SDL Digest, Vol 2, Issue 49

Hi Ryan,

Short of stepping through it in a debugger and watching what function
got called when the FPU control register changed, I can’t really guess.
Does DirectSound change it, too? You might be using that in SDL, even
with windib.

Also, you can always forcibly change it back in your own app with
something like _controlfp() or an asm block, once you figure out the
point where it’s getting changed.

–ryan.

Great advice, I’ll step through the code with a debugger and see when
the FPU flags get changed.

Two questions:

  1. Which audio drivers are available for Windows?
  2. Is the FPU control register something I can change just by reading
    it, and’ing or or’ing with a mask and writing back the new value?

Thanks again,

Andre

  1. Which audio drivers are available for Windows?
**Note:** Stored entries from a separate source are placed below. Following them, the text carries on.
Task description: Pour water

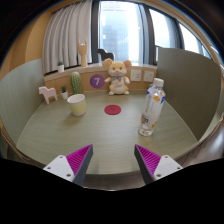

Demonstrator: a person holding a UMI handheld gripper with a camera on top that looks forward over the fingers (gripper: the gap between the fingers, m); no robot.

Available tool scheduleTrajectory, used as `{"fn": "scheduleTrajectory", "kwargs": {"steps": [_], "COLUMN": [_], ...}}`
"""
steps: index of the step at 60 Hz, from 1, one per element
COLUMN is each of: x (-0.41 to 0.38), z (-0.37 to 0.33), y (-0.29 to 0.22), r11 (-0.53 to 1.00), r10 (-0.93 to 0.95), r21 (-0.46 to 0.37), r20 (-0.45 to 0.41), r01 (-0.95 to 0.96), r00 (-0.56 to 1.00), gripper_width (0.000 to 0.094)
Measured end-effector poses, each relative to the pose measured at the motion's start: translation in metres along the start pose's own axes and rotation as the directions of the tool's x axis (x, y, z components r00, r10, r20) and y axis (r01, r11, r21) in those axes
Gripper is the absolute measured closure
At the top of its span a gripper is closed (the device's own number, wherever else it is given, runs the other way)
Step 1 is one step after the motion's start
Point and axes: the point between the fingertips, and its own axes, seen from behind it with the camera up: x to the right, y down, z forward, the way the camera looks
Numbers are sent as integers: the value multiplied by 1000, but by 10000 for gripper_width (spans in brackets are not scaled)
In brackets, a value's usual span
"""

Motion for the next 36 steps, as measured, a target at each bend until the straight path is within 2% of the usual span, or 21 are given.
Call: {"fn": "scheduleTrajectory", "kwargs": {"steps": [10, 22, 32, 36], "x": [86, 125, 138, 142], "z": [18, 61, 102, 117], "y": [-19, -71, -102, -107], "r11": [997, 978, 961, 955], "r10": [49, 56, 56, 60], "r21": [71, 206, 274, 294], "r20": [-94, -103, -94, -88], "r01": [-42, -33, -28, -31], "r00": [994, 993, 994, 994], "gripper_width": [87, 89, 91, 127]}}
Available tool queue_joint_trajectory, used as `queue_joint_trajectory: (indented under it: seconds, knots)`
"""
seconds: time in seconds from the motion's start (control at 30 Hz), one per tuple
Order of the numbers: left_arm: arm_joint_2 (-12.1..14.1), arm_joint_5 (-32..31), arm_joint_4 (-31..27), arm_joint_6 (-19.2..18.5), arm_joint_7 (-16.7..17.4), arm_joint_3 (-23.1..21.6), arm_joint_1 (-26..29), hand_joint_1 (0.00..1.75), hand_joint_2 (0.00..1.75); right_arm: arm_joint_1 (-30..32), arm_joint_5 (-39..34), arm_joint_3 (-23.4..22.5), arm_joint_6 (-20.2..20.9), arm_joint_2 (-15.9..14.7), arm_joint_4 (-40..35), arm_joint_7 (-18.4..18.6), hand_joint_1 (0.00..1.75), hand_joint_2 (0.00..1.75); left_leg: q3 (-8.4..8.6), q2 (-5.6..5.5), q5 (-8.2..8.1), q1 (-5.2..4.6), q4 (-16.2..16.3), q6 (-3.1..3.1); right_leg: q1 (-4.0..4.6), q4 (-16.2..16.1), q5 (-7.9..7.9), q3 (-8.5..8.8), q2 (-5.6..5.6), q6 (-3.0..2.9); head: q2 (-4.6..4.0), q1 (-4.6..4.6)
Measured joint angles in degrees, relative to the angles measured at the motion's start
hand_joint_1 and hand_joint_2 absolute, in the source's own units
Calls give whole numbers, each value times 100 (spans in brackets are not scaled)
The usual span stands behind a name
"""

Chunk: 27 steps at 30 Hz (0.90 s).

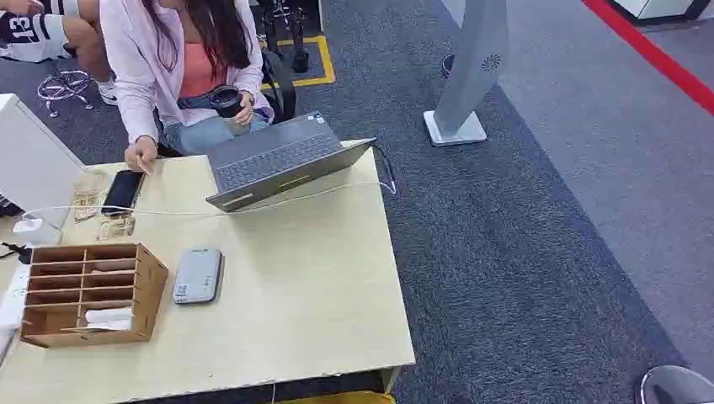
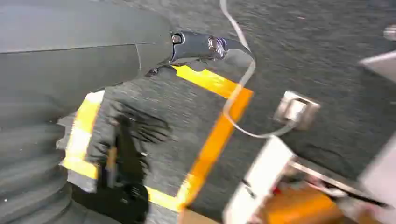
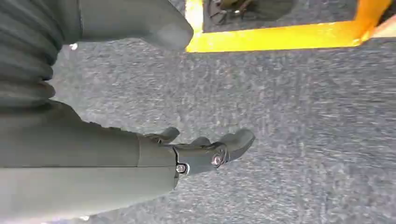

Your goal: Pass the card to the sensor for recognition and then transmit it.

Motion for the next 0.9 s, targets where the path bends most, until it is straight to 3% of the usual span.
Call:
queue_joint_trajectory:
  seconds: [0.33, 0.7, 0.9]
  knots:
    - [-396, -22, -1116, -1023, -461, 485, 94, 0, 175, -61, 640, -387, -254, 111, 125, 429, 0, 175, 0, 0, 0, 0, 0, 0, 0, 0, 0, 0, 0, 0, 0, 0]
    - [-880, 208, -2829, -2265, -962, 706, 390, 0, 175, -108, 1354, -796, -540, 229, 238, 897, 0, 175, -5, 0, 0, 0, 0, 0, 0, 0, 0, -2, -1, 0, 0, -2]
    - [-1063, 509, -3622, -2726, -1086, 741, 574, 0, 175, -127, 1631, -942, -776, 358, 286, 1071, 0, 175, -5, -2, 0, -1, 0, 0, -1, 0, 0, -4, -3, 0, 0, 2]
“dsound” and “waveout”, which roughly correlate to SDL’s “directx” and
"windib" video drivers.

  1. Is the FPU control register something I can change just by reading
    it, and’ing or or’ing with a mask and writing back the new value?

Yes, but probably not in Lua directly. There’s an x86/amd64 assembly
instruction for reading and writing that register (and, from C, there’s
usually a non-standard function called _controlfp() or something similar
to do the same).

If you can’t figure out what’s changing the control word, or you can’t
stop it from changing it, forcing it back yourself will probably Just Work.

–ryan.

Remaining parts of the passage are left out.